I thought it would be fun to compile a short list of the best books I’ve read on HIV and AIDS from a heterodox perspective. I am intentionally only including books that helped shape my early reasoning, and for this reason I have omitted anything I’ve read within the years since my own (now out of print) book was published. Those will be the subject of a future post.
First on the list is perhaps a cheat because AIDS only takes up a few chapters, but they pack a punch. This is one of the first books - perhaps the first book - I read that questioned the official theory of AIDS. It is, of course, Dancing Naked in the Mind Field by Kary Mullis. His account of trying to find a single scientist that would cite a single paper that definitively supported the statement “HIV is the probable cause of AIDS” is both illuminating (spoiler: he failed) and entertainingly written. I include this book because the late Mullis is arguably the most prominent and decorated of the HIV skeptics, and his contributions to biomedical engineering with his invention of PCR are too important to overlook.

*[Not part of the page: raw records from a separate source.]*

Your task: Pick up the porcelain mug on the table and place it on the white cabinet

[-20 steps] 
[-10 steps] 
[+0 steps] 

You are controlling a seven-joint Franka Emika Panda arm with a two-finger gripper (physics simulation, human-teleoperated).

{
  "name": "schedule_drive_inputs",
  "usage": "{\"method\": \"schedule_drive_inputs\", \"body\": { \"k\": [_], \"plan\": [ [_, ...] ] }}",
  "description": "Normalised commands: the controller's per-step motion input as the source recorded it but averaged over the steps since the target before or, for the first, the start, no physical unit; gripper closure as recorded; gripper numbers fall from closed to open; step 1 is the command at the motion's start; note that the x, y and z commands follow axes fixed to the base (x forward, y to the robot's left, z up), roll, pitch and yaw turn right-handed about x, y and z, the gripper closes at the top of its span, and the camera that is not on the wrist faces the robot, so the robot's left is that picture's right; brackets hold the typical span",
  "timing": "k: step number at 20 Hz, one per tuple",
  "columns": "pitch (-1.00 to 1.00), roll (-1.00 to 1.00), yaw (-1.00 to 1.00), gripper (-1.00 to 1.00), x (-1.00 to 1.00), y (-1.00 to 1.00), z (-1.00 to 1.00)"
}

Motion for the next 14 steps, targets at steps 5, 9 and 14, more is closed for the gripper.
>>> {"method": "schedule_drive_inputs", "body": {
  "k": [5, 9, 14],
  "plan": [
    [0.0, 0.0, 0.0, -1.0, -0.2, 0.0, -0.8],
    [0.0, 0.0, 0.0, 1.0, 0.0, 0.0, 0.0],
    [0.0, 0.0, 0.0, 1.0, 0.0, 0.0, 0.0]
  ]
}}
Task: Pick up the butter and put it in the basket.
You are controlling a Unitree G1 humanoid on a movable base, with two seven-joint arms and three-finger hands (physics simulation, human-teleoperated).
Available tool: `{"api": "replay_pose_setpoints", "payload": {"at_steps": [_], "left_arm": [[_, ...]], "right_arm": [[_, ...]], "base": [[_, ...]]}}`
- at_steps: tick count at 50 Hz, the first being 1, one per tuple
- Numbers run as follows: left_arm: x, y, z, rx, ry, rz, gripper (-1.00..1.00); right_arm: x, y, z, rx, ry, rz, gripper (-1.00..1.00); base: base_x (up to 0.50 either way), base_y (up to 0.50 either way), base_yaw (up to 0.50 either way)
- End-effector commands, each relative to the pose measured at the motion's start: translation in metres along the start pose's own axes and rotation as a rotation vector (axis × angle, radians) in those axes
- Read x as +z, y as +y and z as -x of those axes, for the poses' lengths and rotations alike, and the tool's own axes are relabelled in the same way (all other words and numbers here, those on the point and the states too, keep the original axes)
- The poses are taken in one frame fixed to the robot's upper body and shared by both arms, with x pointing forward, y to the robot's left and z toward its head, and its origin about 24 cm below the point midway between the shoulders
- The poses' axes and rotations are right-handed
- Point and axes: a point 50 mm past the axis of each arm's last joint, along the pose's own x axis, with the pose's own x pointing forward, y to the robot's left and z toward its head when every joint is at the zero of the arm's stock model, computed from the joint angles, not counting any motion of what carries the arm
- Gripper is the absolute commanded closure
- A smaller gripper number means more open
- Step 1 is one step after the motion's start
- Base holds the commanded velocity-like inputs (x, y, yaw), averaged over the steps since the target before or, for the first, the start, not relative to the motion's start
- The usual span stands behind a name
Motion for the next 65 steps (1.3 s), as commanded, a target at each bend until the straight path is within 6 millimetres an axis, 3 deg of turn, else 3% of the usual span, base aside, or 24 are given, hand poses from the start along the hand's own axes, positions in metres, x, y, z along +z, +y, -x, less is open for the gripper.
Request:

Next is Serious Adverse Events by the incredibly talented writer Celia Farber. The book is mostly a collection of essays she wrote, largely for Spin magazine. Part of what makes this book so special is the sheer breadth of Farber’s coverage. She has reported on AIDS from a skeptical perspective since the early days of the epidemic, and the work covered in these chapters includes history, exposing the lack of ethics surrounding “AIDS” drugs and their approval and use, and plenty of interviews. It’s so well written that it is also a very smooth read.
When AIDS Began by Michelle Cochrane is a dense book, but it is absolutely worth it for anyone who wants in depth knowledge about the early cases of AIDS in San Francisco. Providing numerous case studies and citing early papers, Cochrane blows the official story that AIDS randomly appeared among previously healthy young men sky high. It’s not an easy read, but it is worth it as you will finish this book wondering how the official version of events in the late seventies and early eighties could possibly have survived to this day.
Poison by Prescription: the AZT Story by the late John Lauritsen is important because it exposes the truth about the first drug that was widely prescribed to AIDS patients and HIV positive individuals, with disastrous results. In hindsight, the devastating effects of AZT should have been obvious considering AZT was a failed cancer chemotherapeutic once deemed too toxic for human use. Eventually, clinical treatment caught up - sort of - to the medical literature and doses of AZT were cut drastically. As a result, fewer patients dropped dead directly from the treatment; however, AZT remains in use to this day. I defy anyone to look into the history of this drug and its approval and not draw parallels to what is happening with many Big Pharma endorsed medications today.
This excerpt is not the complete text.